No one will forget Luongo's stellar stand-in performance in the 2004 World Cup semi-finals, but that's been in the books for six years. His recent record is something less than reassuring: Luongo went 2-4 with a 3.50 GAA and a stunning .879 save percentage in against Chicago.

One series doesn't negate his past accomplishments, but it does leave an impression.

Both men have three months to author their reassurances. But a failure to impress could turn the battle for the third spot on the roster into a challenge for the starting job.

It's hard to imagine Canada throwing Steve Mason into the fire just yet, though based on what he showed in the World Juniors and in a spectacular rookie campaign with the Blue Jackets, he'll get his chance on the big stage soon enough. Fleury and Ward, though? They have to be taken seriously.

Fleury doesn't have the credentials of Luongo or Brodeur. And he has his own big-game meltdown to live down (his errant pass bounced off Braydon Coburn and into his own net for the decisive goal in America's 4-3 win over Canada in the 2004 World Junior gold medal game).

But there's a developing hint of Grant Fuhr in Fleury's game. The Oilers' legend may not have made all the saves, but he made them when they mattered. Consider the 1987 Canada Cup Finals. Fuhr coughed up a whopping 16 goals over three games, but the other guy gave up 17, and that's what it takes to skate away with the hardware.

Say what you want about Fleury's foibles -- his suspect positioning is worse for a fan's blood pressure than a table salt IV -- but his last win did come in Game 7 of the Stanley Cup Final against the defending champs in their rink. He has his moments, but it looks like he's learned how to handle the pressure.

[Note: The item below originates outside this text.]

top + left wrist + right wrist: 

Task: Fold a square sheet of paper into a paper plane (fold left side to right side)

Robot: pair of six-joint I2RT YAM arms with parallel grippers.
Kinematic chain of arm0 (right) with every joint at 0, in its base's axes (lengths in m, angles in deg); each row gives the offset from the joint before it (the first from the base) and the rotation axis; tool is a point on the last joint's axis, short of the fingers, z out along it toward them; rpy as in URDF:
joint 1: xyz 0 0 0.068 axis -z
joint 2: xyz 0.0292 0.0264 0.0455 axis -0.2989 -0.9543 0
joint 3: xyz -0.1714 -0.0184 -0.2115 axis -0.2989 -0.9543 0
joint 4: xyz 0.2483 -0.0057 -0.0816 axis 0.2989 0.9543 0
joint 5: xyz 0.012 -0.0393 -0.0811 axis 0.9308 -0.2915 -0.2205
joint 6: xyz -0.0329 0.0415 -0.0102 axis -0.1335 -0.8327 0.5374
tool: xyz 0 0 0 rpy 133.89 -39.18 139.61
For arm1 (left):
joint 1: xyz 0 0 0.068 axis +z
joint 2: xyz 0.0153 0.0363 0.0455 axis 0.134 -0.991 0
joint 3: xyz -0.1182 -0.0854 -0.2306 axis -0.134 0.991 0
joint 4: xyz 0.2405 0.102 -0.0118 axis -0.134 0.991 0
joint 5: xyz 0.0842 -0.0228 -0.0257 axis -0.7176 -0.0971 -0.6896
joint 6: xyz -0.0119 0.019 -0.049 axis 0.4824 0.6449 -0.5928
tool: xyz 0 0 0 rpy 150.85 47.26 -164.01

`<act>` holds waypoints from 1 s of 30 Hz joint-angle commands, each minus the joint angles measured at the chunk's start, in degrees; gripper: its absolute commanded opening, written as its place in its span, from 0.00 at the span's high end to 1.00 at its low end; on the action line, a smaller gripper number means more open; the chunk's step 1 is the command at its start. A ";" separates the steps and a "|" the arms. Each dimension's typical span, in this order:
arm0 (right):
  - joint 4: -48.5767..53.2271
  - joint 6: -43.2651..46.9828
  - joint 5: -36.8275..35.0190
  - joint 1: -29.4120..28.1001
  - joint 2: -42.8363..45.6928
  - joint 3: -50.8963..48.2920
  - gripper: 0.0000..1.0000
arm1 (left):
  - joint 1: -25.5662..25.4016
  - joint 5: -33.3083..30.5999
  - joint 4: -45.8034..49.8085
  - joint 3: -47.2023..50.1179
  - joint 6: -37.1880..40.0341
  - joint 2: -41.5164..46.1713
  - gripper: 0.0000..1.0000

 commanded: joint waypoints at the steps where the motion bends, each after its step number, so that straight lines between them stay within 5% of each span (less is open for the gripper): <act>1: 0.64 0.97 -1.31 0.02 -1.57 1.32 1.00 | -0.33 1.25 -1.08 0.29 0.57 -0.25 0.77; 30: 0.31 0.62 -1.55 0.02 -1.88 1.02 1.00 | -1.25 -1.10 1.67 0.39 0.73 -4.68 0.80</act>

There are questions about Ward, too. He was in net when Canada blew a two-goal lead in the 2008 World Championship match, but his recent play hints at a growing maturity. Though the Hurricanes ran out of steam against the Penguins in the Eastern finals, the 2006 Conn Smythe-winner proved his mental toughness by outlasting Brodeur and Vezina-winner Tim Thomas in a pair of Game 7 wins on the road. There's nothing flashy about his game, but that might be ideal for the Canadians.

With so much on the line, Yzerman and his staff won't make any assumptions. Canada can't settle for Mr. Right. Come February, they'll need Mr. Right Now.